3. Aktor intelektual dan pemodal pagar laut belum tersentuh hukum

Susan menilai, pemerintah bersekongkol dengan korporasi membangun narasi, seperti bidang lahan di Desa Kohod, Pakuhaji, Kabupaten Tangerang dulunya wilayah daratan lalu tenggelam menjadi bagian dari tanah musnah.
"Lucu kalau mereka bilang ini daratan. Nah di tahun 2024 perubahan cukup signifikan. Artinya kan memang ini kelakuan bukan orang biasa yang sengaja menutup aliran sungai," kata Susan.
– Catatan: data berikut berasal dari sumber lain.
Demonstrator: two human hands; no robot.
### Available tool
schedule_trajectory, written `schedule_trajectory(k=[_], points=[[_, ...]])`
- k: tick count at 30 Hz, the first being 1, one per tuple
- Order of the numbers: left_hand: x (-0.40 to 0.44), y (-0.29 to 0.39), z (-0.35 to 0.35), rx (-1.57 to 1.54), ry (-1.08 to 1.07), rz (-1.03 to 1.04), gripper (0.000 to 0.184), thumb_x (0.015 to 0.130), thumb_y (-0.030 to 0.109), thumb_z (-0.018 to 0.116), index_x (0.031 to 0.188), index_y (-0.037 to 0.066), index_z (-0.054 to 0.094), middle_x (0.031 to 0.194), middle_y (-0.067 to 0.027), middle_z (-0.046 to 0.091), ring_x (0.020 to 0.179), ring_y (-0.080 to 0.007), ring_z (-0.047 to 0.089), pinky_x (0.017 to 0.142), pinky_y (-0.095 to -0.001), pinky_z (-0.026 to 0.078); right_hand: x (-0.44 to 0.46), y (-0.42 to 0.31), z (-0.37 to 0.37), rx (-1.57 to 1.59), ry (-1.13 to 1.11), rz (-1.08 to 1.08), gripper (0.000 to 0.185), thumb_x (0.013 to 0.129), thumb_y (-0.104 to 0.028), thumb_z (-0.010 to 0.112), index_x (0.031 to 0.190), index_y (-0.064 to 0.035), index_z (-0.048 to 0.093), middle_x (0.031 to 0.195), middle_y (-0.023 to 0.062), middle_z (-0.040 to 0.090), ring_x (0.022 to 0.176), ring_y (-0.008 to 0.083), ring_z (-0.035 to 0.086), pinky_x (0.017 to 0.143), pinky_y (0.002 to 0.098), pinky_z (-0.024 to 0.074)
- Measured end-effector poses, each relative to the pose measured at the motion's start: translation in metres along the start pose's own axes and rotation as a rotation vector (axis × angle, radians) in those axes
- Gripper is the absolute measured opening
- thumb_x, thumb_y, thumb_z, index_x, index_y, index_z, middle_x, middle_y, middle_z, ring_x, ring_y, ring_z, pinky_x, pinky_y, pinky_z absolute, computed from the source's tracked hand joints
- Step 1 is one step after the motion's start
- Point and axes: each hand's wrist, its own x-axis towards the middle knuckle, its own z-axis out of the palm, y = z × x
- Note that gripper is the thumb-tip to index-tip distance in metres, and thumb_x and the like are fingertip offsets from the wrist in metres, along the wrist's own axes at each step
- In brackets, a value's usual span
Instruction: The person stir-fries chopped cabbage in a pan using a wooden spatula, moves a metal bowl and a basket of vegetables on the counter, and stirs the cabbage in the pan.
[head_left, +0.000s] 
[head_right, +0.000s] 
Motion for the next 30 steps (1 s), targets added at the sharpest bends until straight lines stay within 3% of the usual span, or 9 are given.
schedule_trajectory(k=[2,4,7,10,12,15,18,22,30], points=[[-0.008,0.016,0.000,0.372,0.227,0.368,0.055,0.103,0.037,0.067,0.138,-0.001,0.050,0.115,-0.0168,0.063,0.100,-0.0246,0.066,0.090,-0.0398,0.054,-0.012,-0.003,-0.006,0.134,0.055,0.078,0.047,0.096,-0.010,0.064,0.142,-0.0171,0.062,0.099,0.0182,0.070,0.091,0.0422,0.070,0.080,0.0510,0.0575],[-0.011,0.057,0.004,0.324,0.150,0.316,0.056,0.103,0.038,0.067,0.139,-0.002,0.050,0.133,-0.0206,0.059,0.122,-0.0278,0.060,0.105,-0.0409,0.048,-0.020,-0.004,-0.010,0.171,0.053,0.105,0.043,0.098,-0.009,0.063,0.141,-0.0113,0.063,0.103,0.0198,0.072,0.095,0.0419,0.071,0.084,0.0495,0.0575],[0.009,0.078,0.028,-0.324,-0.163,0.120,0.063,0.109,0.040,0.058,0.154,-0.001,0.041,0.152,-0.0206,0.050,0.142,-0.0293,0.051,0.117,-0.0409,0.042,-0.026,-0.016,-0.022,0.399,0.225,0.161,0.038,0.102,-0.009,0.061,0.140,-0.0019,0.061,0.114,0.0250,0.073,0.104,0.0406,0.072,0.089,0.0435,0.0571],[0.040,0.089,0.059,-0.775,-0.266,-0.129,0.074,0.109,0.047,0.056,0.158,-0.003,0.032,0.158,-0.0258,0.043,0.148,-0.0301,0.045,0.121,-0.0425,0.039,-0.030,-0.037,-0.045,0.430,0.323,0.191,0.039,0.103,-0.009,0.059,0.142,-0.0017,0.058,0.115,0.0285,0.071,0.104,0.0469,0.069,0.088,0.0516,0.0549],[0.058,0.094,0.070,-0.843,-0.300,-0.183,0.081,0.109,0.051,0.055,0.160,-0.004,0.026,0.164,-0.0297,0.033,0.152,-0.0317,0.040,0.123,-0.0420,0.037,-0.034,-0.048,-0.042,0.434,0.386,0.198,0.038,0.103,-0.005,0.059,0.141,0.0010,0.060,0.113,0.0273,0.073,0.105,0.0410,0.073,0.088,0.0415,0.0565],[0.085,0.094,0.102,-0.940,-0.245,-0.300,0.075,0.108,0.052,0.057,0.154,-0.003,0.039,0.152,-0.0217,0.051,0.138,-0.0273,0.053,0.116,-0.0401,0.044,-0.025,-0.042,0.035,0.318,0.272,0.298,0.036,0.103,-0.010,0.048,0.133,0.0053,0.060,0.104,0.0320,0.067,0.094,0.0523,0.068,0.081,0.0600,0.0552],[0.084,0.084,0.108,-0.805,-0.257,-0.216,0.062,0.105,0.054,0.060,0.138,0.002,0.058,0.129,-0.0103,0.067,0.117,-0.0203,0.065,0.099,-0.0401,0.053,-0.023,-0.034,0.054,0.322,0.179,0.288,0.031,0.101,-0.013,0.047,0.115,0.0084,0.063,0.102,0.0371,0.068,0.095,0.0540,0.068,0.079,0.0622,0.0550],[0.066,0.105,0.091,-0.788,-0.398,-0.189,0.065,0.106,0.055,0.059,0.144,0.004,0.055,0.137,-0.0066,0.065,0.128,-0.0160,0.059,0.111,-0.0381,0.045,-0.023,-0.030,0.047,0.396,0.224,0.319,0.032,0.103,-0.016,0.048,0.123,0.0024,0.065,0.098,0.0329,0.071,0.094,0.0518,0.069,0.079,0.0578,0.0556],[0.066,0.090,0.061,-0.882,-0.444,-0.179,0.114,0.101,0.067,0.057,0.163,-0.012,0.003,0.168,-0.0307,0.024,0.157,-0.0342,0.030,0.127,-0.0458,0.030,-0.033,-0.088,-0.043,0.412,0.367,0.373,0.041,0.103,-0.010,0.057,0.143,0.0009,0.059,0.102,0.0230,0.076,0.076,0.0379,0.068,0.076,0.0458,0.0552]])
Dalam kasus ini, Mabes Polri baru menetapkan 4 tersangka. Mereka adalah Arsin Bin Asip saat menjabat sebagai Kepala Desa Kohod; UK yang merupakan sekretaris desa Kohod; kemudian SP dan CE merupakan penerima kuasa.
Susan menilai, beberapa aktor besar yang kemungkinan sebagai pelakunya,tapi belum tersentuh hukum. Dia menyebut, jika dihitung-hitung biaya membuat pagar itu tidak bermodalkan uang kecil. Estimasi biayanya bisa mencapai puluhan miliar rupiah.
"Artinya ada aktor besar tapi yang diseret sekelas Arsin dan Tarsin. Bukannya kami meremehkan. Enggak. Tapi kan kita jadi tau kebijakan penegakan hukum bobrok," kata Susan.